Writing in Mathematics

Writing in Mathematics Carlos Rodriguez Area 11 Curriculum & Instructional Coach Spring 2011

Objectives • Why math journaling? • Key essentials? • Establish a routine • Choose a focus • Model the process and expectations • Models and anchor charts • Establish a feedback protocol • Implementation Strategy Scaffold • Open end response (opinion, reflection, questions…) • Review and introduce math skills/concepts • Problem solving (extended response)

Why use Math Journals? Math journals are an effective way for teachers to understand a child’s mathematical thinking, processes, strategic knowledge, and/or proficiency with skills and concepts.
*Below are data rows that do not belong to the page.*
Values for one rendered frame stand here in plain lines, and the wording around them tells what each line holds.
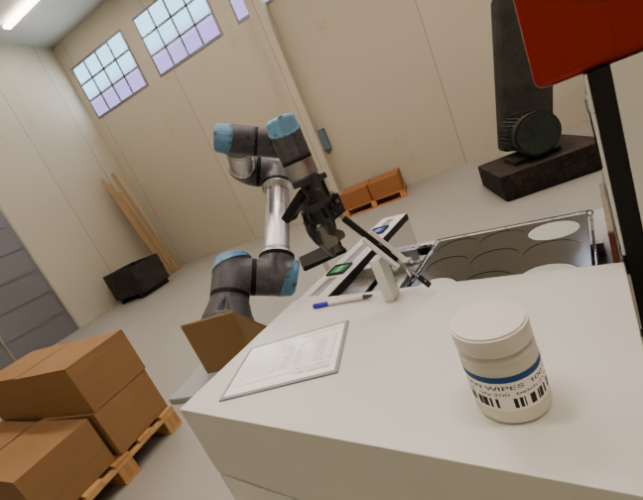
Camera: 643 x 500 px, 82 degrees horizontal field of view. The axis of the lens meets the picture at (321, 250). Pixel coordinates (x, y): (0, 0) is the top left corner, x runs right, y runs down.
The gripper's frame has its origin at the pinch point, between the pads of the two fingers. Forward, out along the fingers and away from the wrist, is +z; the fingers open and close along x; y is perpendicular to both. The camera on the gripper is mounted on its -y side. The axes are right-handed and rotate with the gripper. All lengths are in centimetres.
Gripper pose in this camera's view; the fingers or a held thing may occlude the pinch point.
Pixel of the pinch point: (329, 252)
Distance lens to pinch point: 96.3
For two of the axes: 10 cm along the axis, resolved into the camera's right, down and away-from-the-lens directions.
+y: 7.7, -1.7, -6.2
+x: 5.1, -4.3, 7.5
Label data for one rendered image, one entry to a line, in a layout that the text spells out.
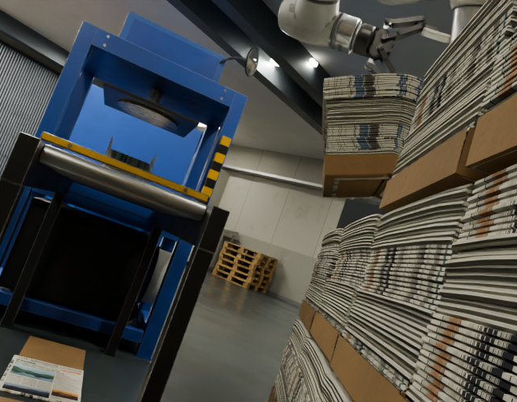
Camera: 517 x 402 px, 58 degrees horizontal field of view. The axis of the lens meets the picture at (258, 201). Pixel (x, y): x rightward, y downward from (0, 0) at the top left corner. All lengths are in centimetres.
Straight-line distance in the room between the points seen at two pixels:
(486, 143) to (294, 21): 93
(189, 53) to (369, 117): 193
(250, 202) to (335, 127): 1080
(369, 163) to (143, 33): 204
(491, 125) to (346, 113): 68
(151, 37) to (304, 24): 170
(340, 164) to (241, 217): 1088
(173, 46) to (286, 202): 864
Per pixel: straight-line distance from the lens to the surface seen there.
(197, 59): 286
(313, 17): 125
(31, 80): 1125
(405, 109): 107
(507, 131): 37
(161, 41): 286
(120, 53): 271
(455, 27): 162
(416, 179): 56
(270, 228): 1126
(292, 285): 1060
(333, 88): 108
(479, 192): 41
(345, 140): 104
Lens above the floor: 71
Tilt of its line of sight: 6 degrees up
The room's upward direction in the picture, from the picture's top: 20 degrees clockwise
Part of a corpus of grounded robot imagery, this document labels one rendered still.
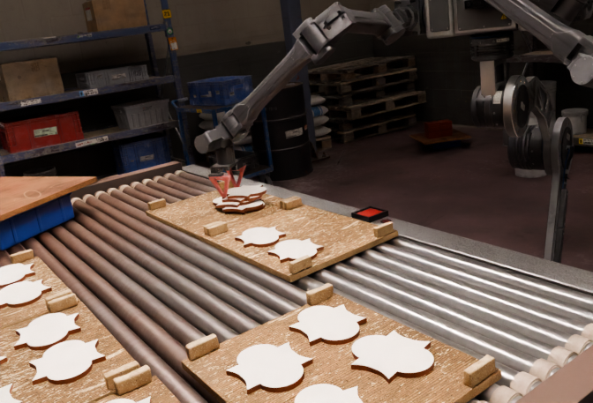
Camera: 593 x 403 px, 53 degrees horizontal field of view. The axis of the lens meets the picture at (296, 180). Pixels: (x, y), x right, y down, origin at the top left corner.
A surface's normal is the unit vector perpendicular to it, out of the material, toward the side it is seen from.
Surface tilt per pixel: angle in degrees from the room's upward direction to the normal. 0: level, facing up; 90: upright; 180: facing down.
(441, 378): 0
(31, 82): 89
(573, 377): 0
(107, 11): 88
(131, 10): 87
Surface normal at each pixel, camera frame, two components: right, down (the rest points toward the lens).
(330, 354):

Journaling within the math class should reflect a gradual progression that include but are not limited to the following: • Response to Open-ended Prompts • Solving Daily Math Problems • Skills Review/Scaffolding • Extended Response Problem Solving

Start by… • Determine how and when to use the math journals: • Select several uses and discuss each with the students: Ex. Daily problem solving, open response, exit slips, selected writing prompts, etc. MODEL, MODEL, MODEL! • Determine when journals will be incorporated into the math lesson: Ex. During the Warm-Up, during the wrap up, “x” number of days per week, etc. • Develop a protocol for how journals will be assessed and shared: Ex. Develop a schedule for feedback/assessment, encourage students to write with the intention to share with their classmates, create a rubric for assessment, etc. • Determine how journals should be organized: storage in the classroom, how they will be distributed when it’s time to use them, whether they are organized by unit, quarterly or a continuation of the whole year, etc. • Support students writing by building anchor charts for concepts, creating math word walls, posting math problem solving strategies, etc. • Increase the classroom discourse during math instruction: students who are able to articulate their thinking will find it easier to translate their thoughts into writing. • Encourage students to focus on their thought processes, not the “right answer”

Implementation Strategies:Open-Ended Response • Begin implementation of journals with affective, open ended questions regarding the students feelings about a particular experience, concept, lesson and/or problem. This will give the teacher greater insight regarding how to develop each individual student and diagnose misconceptions and or areas of difficulty immediately: • Example #1: Reflect on your participation in class today and complete the following statements: I learned that …… I was surprised that…. I’m not sure about…. I noticed that..... • Example #2: Have students write a paragraph about their math experiences in and out of school: When you were younger, what didn’t you like about math? What did you like? Did you have any tricks to help you remember certain concepts? Who was your favorite math teacher? What did he/she do to keep your interest? Can you remember a time when you learned something about math in school and then was able to use it outside of school? How did that make you feel? What is your earliest memory of being taught Mathematics?

Implementation Strategies:Reviewing Math Concepts and Scaffolding New Concepts • Once students are comfortable with writing their attitudes and feelings about mathematics, they are ready to write about simple and familiar concepts . Students should not be asked to write about a skill that is unfamiliar to them, it reduces their confidence which will have a negative impact on their attitude towards writing and mathematics. Instead, they should be asked, at this point, to write about a skill/concept that you are reviewing and/or a skill that was addressed during the lesson: • Examples: Explain in your own words what subtraction means. How would you define a fraction to someone that you were teaching? Tell two ways to solve a division problem. When is it appropriate to use an estimate rather than the actual number? Draw your favorite shape and give the attributes of the shape. Describe some objects in your environment that have a measurement of less than 6 centimeters. Explain inverse operations and provide an example of how it works. Compare solving single-step equations to solving two-step equations, how are they alike and/or different? How are fractions, decimals and percents related? Which type of graph would be best to show change over time? Are there more than one?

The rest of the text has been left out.